Corpus PF

Corpus Português Fundamental

Download the corpus

A new version of this corpus is freely available at ELRA's Catalog. It consists of audio files in WAV format, aligned transcriptions in XML EXMARaLDA format and transcriptions in plain text and HTML formats. The plain text files also have automatically assigned PoS-tag information.
This resource has been assigned the International Standard Language Resource Number (ISLRN) 812-337-422-842-3.
More information can be found in

This project started in 1970 under the leadership of Luís Filipe Lindley Cintra. The project's objective was to provide information on the Portuguese vocabulary more often used in situations of everyday life. To establish this vocabulary, two corpora were compiled, the Frequency Corpus and the Availability Corpus.
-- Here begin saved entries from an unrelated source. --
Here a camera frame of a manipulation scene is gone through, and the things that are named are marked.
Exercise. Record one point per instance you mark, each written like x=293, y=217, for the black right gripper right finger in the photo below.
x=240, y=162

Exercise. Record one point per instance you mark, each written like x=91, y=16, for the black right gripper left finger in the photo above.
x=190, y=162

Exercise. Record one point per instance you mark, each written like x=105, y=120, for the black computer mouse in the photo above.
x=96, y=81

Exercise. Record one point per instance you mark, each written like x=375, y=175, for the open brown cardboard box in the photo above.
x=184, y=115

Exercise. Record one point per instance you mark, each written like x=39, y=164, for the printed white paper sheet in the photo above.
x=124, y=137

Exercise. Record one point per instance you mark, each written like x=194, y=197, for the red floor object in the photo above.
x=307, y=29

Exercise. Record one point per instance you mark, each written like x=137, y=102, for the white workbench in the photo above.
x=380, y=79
The Frequency Corpus is a corpus of spoken language, collected between 1970 and 1974, composed of 1800 recordings (500 hours) made in Continental Portugal and Islands, in a situation of spontaneous oral communication, on different themes of everyday life, with speakers of different ages and social and professional backgrounds. Of these 1800 conversations, 1400 were selected and a total of 700,00 words were transcribed and is called the Frequency Corpus.
From the Frequency Corpus, the total list of occurring word forms was extracted (a total of 25,107 different word forms), together with their frequency of occurrence. This list was lemmatized and used to establish the set of lemmas with frequency equal to or greater than 40, taking into consideration text distribution in the case of lemmas between 60 and 40 occurrences. This list is the Frequency Vocabulary (Vocabulário de Frequência).
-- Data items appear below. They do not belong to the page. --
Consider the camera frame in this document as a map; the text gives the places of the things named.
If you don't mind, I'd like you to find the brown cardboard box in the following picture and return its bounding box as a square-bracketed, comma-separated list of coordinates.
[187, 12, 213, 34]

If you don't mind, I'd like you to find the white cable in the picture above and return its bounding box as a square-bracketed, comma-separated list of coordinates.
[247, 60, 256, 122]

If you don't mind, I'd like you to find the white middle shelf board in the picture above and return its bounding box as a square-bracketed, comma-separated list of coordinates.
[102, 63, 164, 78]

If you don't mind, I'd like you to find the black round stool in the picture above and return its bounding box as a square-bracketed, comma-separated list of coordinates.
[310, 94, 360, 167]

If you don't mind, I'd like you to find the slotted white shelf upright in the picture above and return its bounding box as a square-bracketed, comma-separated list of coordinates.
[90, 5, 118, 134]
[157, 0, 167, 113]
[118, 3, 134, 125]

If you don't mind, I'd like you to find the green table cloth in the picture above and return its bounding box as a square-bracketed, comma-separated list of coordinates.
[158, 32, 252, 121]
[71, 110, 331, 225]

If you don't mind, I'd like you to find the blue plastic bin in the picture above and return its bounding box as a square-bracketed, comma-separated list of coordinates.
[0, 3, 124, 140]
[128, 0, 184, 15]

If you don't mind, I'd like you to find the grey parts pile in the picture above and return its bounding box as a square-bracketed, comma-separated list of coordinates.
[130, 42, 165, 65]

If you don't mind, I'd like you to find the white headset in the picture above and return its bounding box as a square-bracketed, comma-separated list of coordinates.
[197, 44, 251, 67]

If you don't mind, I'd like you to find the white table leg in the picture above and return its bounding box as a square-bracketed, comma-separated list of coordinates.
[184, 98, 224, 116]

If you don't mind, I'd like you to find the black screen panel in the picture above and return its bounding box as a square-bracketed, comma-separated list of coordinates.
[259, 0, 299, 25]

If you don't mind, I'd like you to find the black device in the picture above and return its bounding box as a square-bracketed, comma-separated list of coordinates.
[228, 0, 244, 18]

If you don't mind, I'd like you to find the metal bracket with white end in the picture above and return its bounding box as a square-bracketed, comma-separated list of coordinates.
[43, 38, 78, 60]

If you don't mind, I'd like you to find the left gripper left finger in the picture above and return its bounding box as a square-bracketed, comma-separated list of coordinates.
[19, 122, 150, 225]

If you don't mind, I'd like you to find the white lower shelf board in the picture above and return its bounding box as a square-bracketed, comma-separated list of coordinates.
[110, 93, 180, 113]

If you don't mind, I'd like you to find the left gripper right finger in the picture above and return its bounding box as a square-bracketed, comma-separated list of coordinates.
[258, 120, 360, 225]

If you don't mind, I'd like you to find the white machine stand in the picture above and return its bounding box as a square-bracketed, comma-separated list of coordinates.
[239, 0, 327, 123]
The Availability Corpus is a corpus compiled primarily between 1970 and 1974, with a supplementary survey in 1980, covering themes which were difficult to talk about before the revolution of April 25, 1974. This compilation aimed at the selection of a thematic vocabulary with lower probability of occurrence in the spoken corpus, but admittedly essential to communication, the Availability Vocabulary. Its lowest occurrence in spontaneous spoken discourse is due to the fact that this vocabulary is only used in specific contexts and also because it is often replaced by deictics or other elements. With this purpose, directed surveys were conducted in all the district capitals, by filling questionnaires, each covering a specific topic (of a total of 30 themes, like the human body, health and illness, travel, professions and trades, art, animals, plants, politics, working relationship). Informants were asked to indicate the names, adjectives and verbs most appropriate to those issues. In this way, a corpus of 481,800 thematic words was obtained.
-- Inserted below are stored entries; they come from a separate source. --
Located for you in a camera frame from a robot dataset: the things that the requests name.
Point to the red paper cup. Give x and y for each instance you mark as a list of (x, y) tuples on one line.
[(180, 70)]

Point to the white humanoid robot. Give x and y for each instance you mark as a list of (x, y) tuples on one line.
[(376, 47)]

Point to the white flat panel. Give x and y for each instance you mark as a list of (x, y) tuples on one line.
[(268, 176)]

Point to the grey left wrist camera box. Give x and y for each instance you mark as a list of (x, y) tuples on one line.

The analysis of these two corpora resulted in the Basic Vocabulary of Portuguese, with 2217 words, published in 1984 (Português Fundamental, 1984). In 1987, two further volumes were published containing a detailed description of the methods used in compiling, analyzing and establishing the vocabulary published in 1984, and also a set of documents resulting from these collections and analysis: a sampling of the transcriptions of the recorded conversations, lemmatized lists with frequency information, sorted alphabetically and by decreasing frequency, extracted from both corpora, and also a joint list of the lemmas of these two corpora (Bacelar do Nascimento et al 1987). The sample of the transcriptions of the spoken corpus published in 1987 is available on this webpage for download.